• **Exercise goal**: Set out each line from the following listing that includes the word "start".

• **Collected material**:

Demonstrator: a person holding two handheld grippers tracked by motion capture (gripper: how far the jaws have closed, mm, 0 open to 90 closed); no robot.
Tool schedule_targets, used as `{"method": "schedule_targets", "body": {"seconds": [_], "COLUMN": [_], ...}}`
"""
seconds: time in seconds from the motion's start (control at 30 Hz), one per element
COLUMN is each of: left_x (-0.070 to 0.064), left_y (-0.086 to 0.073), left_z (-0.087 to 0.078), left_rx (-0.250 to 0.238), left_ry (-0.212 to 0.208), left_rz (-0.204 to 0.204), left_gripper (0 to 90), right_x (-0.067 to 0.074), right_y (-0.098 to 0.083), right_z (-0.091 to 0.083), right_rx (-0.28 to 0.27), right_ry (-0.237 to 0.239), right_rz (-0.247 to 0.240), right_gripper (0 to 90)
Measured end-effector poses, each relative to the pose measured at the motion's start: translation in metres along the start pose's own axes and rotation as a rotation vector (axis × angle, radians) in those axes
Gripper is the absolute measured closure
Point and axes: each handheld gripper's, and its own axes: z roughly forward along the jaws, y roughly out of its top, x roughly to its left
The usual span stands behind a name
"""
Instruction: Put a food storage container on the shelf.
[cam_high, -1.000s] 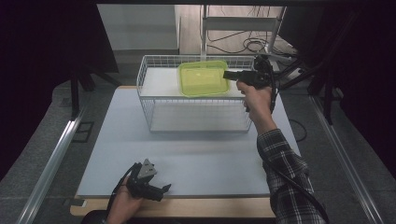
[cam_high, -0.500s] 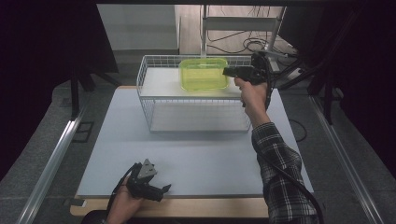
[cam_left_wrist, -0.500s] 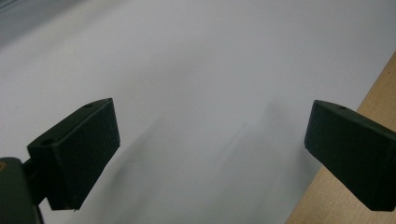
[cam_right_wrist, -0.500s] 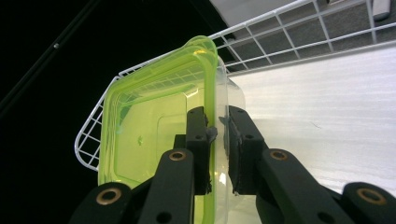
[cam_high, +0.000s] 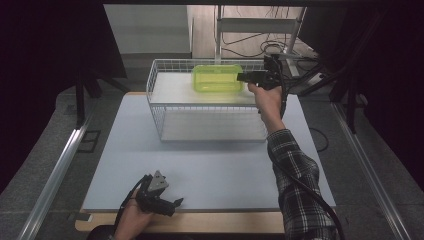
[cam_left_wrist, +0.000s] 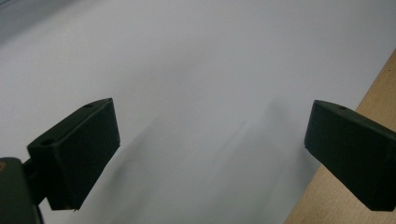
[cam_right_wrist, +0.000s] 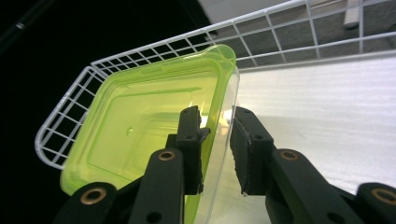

• **Answer space**:
seconds: time in seconds from the motion's start (control at 30 Hz), one per element
Measured end-effector poses, each relative to the pose measured at the motion's start: translation in metres along the start pose's own axes and rotation as a rotation vector (axis × angle, radians) in those axes

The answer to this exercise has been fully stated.